Racing Point UK was renamed AMR GP and entered into the 2021 F1 season through its operation of Aston Martin's Formula One team with Sebastian Vettel and Lance Stroll as their drivers. Vettel replaced Sergio Pérez in the team's driver lineup. As part of the rebrand, the team switched their racing colour of BWT pink to a modern iteration of Aston Martin's British racing green. The Aston Martin AMR21 was unveiled in March 2021 and became Aston Martin's first Formula One car after a 61-year absence from the sport. Vettel earned Aston Martin's first podium by finishing second in the 2021 Azerbaijan Grand Prix.

In January 2022, Team Principal Otmar Szafnauer left after having spent 12 years with the team. Mike Krack, who had previously worked on BMW and Porsche motorsport teams, was announced as his replacement in the same month. Vettel retired following the conclusion of the 2022 season. Fernando Alonso, a former two-time World Champion, is his replacement for on a multi-year contract.
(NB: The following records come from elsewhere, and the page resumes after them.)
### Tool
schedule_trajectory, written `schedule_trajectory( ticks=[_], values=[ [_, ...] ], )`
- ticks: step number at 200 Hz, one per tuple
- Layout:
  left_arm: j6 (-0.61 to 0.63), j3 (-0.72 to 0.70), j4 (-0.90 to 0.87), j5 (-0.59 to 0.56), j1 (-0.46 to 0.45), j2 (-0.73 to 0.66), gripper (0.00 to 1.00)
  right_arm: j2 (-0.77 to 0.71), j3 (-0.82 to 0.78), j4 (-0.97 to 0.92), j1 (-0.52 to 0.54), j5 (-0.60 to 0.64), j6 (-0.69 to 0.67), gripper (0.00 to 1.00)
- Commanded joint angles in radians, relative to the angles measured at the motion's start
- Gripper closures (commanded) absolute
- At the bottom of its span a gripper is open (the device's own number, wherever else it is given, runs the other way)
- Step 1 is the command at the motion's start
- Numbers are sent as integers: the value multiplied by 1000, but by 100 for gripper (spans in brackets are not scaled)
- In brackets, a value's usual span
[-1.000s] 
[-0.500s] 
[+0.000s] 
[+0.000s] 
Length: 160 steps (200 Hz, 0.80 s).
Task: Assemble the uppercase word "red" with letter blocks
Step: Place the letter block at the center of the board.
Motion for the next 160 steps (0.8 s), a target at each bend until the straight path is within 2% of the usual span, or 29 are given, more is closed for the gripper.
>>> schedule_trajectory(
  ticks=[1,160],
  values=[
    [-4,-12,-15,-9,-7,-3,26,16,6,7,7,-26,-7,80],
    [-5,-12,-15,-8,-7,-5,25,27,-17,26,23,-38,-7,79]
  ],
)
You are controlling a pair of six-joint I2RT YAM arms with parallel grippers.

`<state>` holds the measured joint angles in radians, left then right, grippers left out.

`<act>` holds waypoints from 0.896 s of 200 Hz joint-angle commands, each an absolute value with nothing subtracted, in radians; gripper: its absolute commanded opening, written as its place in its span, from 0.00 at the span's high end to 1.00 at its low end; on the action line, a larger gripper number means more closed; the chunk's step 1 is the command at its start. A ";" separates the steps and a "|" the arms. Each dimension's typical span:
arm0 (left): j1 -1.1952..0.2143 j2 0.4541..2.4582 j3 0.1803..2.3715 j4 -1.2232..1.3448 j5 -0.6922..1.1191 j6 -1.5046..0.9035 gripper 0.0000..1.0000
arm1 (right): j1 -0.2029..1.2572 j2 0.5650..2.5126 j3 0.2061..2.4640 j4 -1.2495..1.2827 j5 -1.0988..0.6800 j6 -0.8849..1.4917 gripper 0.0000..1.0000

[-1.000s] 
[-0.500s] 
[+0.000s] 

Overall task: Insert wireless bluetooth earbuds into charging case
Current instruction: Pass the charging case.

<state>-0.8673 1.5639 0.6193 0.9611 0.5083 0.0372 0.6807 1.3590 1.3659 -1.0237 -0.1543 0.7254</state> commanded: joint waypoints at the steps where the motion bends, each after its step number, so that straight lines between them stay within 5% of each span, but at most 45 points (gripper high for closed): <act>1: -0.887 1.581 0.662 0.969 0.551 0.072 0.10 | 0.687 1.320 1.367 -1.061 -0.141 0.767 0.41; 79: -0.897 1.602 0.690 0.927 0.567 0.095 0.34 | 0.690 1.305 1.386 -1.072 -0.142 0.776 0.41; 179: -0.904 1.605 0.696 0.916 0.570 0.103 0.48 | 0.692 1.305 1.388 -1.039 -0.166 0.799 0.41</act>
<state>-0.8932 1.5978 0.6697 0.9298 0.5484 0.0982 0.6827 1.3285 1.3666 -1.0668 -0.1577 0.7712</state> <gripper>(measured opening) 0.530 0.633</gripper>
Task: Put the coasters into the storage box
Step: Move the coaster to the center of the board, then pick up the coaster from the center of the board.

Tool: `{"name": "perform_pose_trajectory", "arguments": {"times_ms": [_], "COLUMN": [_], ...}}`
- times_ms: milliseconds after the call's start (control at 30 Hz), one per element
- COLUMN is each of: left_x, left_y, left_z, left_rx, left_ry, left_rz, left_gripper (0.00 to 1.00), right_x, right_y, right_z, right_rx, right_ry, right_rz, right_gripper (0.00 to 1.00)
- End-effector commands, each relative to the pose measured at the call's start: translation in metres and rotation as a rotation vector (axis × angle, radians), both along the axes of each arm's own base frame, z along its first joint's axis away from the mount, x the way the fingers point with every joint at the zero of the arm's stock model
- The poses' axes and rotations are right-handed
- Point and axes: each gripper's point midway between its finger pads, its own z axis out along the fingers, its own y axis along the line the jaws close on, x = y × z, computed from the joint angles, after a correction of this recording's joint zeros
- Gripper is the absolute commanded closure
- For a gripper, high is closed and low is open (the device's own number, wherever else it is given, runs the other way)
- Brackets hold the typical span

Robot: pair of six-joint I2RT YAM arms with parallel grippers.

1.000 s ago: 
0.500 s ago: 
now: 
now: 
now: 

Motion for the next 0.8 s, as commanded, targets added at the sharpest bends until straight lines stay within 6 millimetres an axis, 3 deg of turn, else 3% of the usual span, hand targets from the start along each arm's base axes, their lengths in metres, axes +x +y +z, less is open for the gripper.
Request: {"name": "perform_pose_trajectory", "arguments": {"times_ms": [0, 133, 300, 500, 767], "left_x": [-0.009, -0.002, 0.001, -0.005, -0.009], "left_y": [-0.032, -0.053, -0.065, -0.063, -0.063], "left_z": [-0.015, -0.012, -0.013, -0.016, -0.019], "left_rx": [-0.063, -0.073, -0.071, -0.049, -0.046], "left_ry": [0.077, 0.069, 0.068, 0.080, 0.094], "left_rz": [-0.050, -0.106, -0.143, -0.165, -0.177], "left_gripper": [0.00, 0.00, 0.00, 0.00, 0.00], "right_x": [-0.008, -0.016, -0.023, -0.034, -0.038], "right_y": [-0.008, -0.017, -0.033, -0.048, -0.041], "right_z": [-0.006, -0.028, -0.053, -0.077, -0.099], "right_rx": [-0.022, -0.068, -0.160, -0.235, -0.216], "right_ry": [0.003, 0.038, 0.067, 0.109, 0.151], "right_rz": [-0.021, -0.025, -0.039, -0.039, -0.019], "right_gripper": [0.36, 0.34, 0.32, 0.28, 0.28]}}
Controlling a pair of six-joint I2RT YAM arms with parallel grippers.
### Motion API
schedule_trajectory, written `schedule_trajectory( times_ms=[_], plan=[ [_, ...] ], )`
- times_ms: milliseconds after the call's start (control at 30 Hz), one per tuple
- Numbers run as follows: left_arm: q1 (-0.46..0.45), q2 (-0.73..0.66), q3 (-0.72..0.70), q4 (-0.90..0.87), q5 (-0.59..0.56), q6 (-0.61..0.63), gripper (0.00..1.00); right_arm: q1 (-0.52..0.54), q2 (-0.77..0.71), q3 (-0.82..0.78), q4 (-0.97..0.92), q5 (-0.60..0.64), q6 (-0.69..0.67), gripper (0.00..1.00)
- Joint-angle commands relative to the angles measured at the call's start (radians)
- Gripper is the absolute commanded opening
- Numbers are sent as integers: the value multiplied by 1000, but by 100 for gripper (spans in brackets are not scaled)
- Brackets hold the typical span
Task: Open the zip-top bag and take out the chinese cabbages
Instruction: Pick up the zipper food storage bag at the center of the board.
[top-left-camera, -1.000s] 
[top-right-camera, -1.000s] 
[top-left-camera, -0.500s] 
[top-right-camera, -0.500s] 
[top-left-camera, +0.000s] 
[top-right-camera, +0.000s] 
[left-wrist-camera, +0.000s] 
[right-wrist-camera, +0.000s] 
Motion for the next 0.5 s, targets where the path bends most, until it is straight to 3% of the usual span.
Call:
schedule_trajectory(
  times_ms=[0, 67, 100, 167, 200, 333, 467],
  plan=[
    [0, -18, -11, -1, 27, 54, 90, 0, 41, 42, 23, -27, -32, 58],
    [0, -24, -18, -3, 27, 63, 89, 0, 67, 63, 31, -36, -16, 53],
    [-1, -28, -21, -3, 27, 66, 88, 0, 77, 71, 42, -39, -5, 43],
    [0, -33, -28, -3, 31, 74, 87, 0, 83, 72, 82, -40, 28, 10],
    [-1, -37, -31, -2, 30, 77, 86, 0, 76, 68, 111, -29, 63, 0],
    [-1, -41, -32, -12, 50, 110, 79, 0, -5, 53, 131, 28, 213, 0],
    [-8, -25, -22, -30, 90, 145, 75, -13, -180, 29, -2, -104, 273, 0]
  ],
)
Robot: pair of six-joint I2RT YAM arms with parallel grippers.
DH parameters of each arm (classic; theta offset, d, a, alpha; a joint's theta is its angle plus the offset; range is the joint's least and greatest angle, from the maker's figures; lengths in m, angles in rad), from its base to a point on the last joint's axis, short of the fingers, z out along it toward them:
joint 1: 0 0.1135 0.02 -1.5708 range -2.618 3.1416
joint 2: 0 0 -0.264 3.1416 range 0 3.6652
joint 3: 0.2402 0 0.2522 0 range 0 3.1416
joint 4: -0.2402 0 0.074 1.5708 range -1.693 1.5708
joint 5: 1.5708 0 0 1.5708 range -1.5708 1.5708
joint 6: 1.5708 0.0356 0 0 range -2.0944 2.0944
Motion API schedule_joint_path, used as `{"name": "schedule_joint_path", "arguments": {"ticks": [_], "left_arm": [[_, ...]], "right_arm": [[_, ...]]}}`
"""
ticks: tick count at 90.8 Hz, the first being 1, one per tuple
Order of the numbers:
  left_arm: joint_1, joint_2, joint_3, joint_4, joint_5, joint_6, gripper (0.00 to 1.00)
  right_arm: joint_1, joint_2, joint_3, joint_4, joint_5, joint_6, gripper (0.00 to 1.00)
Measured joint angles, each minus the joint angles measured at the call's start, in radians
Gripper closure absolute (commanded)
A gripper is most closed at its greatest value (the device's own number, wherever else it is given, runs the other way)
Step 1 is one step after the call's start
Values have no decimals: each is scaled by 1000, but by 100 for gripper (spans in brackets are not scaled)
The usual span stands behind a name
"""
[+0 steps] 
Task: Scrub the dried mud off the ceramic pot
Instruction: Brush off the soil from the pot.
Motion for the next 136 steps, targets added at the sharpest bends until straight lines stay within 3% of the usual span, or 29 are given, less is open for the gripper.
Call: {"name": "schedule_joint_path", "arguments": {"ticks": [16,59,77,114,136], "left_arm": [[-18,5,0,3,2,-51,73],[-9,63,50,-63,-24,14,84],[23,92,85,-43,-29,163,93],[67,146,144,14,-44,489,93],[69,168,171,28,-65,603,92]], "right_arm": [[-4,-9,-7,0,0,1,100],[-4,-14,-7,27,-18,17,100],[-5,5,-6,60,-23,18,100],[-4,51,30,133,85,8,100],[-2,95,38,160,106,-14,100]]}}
Cognizant became the team's title sponsor in 2021, and Aramco became a joint title sponsor in 2022. In December 2023, Aramco signed a new five-year agreement to become an exclusive title sponsor for the team, while Cognizant would remain as a strategic partner.

Construction on a new 37000 m2 factory at Aston Martin's Silverstone base began in September 2021. The factory features three interconnected buildings and is based in a 40 acre site directly opposite the Silverstone Circuit. Building One serves as the main building housing the team's design, manufacturing, and marketing resources. Building Two redevelops and repurposes the original factory premises as a central hub with staff amenities and also serves as a logistics centre. Building Two houses the team's wellness centre, auditorium, simulator and heritage facility, while Building Three contains the new wind tunnel. Building One was completed in July 2023 followed by Building Two a year later and Building Three was completed in the first week of November 2024. Commissioning of the wind tunnel was completed by January 2025, and it became operational mid-March before the start of the 2025 season. Aston Martin is the sixth different constructor to operate from the Silverstone base since 1991.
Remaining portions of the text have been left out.